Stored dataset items
================

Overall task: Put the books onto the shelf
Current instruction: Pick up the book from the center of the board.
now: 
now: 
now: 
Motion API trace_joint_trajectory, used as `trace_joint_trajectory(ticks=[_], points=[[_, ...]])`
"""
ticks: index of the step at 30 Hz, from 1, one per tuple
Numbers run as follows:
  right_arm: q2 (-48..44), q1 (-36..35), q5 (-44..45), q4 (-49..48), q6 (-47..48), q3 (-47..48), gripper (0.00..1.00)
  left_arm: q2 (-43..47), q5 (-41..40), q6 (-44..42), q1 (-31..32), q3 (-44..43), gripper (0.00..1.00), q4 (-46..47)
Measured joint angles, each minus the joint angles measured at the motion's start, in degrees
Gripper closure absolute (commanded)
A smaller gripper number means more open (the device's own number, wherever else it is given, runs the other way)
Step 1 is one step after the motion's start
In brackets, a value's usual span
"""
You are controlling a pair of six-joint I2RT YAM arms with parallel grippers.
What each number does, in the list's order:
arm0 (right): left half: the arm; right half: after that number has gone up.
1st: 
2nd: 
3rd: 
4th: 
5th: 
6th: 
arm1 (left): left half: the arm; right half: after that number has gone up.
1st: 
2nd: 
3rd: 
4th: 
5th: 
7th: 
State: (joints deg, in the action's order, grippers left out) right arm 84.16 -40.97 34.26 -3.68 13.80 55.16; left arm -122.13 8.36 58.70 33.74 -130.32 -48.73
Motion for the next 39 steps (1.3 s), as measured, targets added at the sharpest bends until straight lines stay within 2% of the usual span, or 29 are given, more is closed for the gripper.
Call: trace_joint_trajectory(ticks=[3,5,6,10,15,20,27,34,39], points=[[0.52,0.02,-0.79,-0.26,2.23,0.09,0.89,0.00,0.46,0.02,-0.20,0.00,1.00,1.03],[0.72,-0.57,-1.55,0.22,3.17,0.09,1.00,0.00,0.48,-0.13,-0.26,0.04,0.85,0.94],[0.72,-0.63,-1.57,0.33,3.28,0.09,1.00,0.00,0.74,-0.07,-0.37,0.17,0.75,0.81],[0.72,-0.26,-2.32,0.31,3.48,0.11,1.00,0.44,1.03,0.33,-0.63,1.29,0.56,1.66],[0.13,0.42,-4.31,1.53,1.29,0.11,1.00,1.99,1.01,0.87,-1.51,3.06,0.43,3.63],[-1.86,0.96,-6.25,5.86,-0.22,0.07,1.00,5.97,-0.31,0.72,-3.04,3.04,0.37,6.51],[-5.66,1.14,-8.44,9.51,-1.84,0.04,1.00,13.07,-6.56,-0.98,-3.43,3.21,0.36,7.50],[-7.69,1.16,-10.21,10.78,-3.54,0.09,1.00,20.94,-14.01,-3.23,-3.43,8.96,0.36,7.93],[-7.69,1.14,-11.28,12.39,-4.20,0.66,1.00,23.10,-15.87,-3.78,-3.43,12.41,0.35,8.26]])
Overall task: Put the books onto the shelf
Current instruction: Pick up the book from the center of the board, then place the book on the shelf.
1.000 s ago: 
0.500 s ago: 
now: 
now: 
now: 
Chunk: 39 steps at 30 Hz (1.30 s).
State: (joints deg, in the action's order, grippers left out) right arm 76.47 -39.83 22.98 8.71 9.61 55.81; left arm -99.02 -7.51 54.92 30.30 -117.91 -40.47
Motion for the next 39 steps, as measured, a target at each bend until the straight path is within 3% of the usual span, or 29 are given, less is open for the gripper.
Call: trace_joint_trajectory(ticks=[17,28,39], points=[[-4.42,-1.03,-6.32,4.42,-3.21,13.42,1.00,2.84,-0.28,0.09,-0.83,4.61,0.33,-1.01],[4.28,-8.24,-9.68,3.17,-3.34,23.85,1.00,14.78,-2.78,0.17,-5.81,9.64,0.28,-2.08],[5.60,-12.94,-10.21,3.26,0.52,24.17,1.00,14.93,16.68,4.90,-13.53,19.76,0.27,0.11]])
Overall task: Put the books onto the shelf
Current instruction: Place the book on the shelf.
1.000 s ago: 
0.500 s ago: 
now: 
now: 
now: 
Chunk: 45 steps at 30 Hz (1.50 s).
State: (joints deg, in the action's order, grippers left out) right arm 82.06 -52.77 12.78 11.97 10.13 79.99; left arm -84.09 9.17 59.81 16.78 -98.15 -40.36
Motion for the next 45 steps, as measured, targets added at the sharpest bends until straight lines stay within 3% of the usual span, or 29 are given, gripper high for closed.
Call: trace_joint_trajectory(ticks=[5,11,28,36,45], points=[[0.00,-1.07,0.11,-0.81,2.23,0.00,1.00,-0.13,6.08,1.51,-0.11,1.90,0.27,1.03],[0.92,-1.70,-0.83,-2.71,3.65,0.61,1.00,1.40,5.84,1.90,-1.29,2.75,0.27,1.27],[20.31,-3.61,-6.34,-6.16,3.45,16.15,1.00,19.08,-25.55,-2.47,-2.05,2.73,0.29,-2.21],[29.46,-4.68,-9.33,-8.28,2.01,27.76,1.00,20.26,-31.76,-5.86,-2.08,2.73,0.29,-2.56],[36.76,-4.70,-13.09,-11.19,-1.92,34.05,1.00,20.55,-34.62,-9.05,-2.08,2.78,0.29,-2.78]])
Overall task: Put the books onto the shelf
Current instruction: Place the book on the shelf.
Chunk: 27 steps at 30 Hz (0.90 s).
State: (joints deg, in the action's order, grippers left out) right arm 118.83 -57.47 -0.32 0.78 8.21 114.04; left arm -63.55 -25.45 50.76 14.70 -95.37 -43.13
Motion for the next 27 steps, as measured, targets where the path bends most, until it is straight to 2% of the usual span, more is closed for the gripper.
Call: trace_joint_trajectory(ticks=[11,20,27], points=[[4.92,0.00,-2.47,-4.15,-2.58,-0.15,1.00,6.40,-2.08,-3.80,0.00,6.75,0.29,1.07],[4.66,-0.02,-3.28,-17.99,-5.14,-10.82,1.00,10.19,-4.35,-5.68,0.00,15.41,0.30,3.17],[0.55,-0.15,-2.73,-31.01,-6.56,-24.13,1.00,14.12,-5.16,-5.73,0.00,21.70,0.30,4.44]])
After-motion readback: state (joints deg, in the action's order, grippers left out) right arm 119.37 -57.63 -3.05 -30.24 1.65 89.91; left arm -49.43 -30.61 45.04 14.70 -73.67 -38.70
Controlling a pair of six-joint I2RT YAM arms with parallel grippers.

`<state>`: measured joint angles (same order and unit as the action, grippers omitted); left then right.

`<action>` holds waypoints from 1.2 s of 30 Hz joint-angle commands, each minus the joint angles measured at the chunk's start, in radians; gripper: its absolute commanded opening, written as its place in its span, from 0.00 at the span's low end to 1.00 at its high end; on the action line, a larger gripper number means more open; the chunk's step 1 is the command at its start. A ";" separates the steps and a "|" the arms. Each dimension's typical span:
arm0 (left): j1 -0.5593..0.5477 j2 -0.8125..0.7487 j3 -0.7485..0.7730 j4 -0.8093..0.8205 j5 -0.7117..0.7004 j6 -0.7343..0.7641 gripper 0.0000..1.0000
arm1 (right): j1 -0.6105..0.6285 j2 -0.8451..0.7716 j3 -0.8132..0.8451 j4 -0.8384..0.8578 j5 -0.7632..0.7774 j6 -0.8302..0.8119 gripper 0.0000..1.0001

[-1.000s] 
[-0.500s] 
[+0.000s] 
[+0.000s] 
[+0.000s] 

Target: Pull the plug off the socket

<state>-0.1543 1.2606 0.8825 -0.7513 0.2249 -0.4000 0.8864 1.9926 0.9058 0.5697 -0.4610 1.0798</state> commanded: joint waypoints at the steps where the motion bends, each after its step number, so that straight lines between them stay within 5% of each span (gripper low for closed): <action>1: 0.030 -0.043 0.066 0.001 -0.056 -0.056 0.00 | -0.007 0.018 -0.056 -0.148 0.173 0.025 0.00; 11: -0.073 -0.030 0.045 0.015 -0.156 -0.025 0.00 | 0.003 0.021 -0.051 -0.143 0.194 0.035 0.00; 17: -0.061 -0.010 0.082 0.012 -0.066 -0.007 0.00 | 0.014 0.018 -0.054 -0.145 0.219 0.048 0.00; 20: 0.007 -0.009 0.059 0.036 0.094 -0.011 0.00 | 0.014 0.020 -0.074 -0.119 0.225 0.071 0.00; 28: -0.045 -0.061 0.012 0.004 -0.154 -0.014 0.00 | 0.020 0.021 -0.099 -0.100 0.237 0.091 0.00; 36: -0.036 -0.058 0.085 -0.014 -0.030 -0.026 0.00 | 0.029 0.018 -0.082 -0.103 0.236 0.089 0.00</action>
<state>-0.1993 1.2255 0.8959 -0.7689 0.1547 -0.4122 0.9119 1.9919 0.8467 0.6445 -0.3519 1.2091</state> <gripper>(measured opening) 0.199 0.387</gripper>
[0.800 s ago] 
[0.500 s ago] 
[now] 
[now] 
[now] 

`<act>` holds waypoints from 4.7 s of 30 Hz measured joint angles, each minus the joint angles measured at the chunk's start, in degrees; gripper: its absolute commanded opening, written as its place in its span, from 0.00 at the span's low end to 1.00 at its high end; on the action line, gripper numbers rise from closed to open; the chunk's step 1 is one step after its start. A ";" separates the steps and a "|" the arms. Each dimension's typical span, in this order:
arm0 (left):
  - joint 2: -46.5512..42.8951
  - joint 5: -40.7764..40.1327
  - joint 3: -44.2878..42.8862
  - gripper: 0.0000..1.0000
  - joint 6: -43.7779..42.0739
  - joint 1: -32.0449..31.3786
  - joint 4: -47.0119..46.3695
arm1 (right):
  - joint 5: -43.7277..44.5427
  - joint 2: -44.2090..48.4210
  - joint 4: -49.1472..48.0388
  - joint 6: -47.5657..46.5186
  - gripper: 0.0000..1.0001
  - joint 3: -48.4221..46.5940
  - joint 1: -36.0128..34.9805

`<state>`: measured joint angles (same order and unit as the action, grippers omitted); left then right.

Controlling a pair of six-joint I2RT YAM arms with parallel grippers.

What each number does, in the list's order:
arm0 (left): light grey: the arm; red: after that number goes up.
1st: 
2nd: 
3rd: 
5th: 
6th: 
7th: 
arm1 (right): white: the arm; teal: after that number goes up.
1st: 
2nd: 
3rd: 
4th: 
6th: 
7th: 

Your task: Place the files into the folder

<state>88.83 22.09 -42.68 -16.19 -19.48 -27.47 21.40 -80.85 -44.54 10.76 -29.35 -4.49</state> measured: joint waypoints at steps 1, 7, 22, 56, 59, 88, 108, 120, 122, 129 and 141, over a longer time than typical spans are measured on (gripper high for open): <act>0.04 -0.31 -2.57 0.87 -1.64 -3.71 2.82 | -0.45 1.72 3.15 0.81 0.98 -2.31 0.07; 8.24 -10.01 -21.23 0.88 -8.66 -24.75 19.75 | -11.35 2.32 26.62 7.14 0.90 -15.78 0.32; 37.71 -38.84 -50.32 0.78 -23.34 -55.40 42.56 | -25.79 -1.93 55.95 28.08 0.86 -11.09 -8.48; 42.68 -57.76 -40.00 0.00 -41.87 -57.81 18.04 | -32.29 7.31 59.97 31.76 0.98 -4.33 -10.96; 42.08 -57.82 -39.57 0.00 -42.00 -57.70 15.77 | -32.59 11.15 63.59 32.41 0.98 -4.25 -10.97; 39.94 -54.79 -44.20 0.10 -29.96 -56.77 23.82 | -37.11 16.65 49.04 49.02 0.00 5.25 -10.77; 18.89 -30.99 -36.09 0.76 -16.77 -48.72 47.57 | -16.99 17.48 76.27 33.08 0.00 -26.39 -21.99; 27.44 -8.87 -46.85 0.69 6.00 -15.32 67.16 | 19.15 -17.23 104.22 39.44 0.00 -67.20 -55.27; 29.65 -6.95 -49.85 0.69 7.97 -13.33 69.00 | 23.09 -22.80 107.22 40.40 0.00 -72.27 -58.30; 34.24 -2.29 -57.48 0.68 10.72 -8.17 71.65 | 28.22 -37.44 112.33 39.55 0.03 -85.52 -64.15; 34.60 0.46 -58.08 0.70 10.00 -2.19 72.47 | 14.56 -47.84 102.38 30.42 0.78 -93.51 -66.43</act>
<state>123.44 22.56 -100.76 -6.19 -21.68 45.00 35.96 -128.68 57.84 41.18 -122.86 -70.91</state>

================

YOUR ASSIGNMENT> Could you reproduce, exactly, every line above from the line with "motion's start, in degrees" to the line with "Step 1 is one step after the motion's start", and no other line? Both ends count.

RESPONSE AREA>
Measured joint angles, each minus the joint angles measured at the motion's start, in degrees
Gripper closure absolute (commanded)
A smaller gripper number means more open (the device's own number, wherever else it is given, runs the other way)
Step 1 is one step after the motion's start

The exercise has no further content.